Inspired by Carrie Mae Weems's "The Kitchen Table Series" |
On Photography
"Photographs really are experiences captured, and the camera is the ideal arm of consciousness in its acquisitive mood."
Photography has become one of our immediate sources to capture experiences. It is the go-to when a parent wants to remember their baby’s firsts, or when an athlete scores first place in their sport, or when you feel really really happy. It's up to you to take a video or photo of that experience, but leave it to the camera to transform that short moment into something that lasts forever.
“Photographs, which package the world, seem to invite packaging. They are stuck in albums, framed and set on tables, tacked on walls, projected as slides.”
Whenever I think of something from the past, I’m urged to look through the photo albums just to see if my mom kept a picture from that time, or scroll up in my photos app. Photography, so old, but so evolved. It started off weak, making decades old photos easy to destroy with time or fire.
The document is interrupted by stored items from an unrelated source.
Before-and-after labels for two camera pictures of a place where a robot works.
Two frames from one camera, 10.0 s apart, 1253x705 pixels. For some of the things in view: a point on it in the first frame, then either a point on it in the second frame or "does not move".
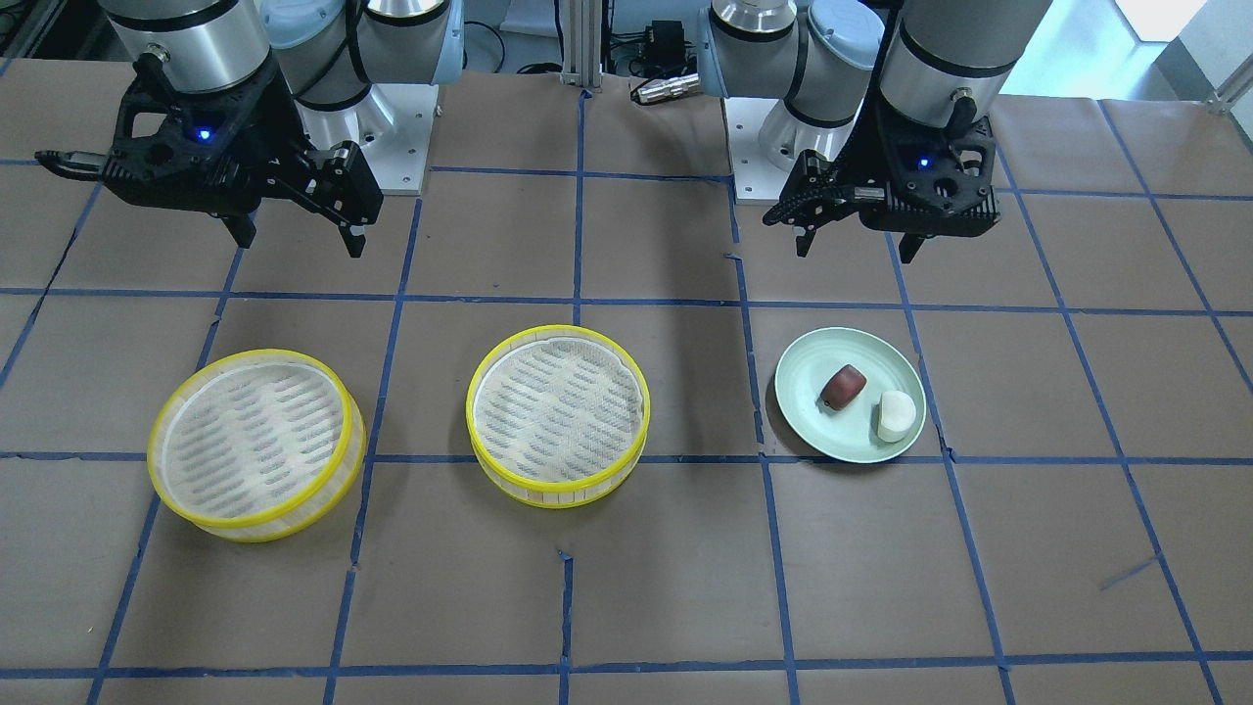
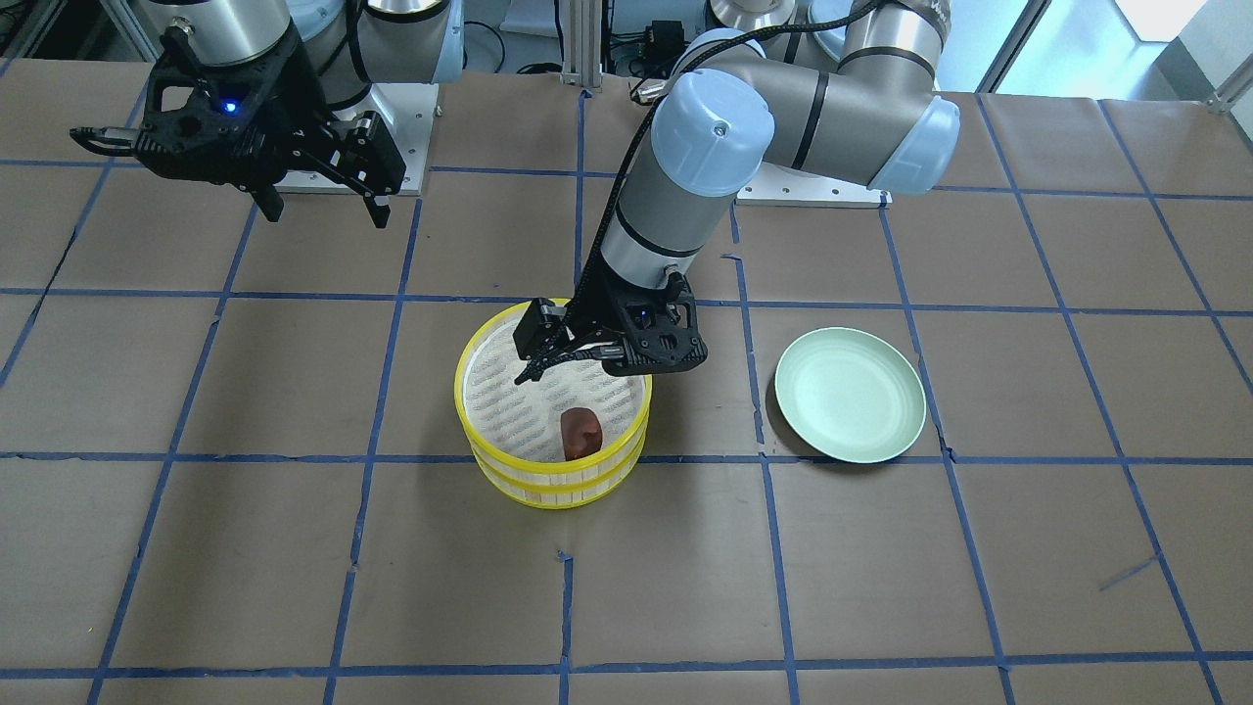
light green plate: (851, 433) does not move
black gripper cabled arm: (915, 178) → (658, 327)
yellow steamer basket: (260, 446) → (563, 436)
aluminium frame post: (581, 28) does not move
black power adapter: (666, 45) does not move
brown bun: (843, 389) → (581, 432)
Now you can scan a photo from the past and have it uploaded onto a screen.
Revisiting Carrie Mae Weems's Landmark "The Kitchen Table Series"
“Weems’s black and white photographs are like mirrors, each reflecting a collective experiences: how selfhood shifts through passage of time; the sudden distance between people, both passable and impassable; the roles that women accumulate and oscillate between; how life emanates from the small space we occupy in the world.”
Weems’s decision to take black and white photographs adds to the viewer’s perspective that the scenes taken from that table are meant to be timeless and relatable. Women can picture themselves at that table, doing the same or similar thing.
“”Everyone can relate to this work,” Sann said. “It’s not just Black women; it’s white woman, Asian women. Men can see the women in their lives- memories from their childhood are scenes from their marriage or their family life. It’s so universal and yet representation like this is so rare.””
Looking at Weems and her companions doing whatever activities at that kitchen table, it reminds me of when I help my mom make food, when my dad helped with elementary school homework, and when my parents sat my siblings and I down for serious talks. Every photo in Weems’s “The Kitchen Table Series” is relatable, a common and repetitive experience in almost everyone’s lifetime.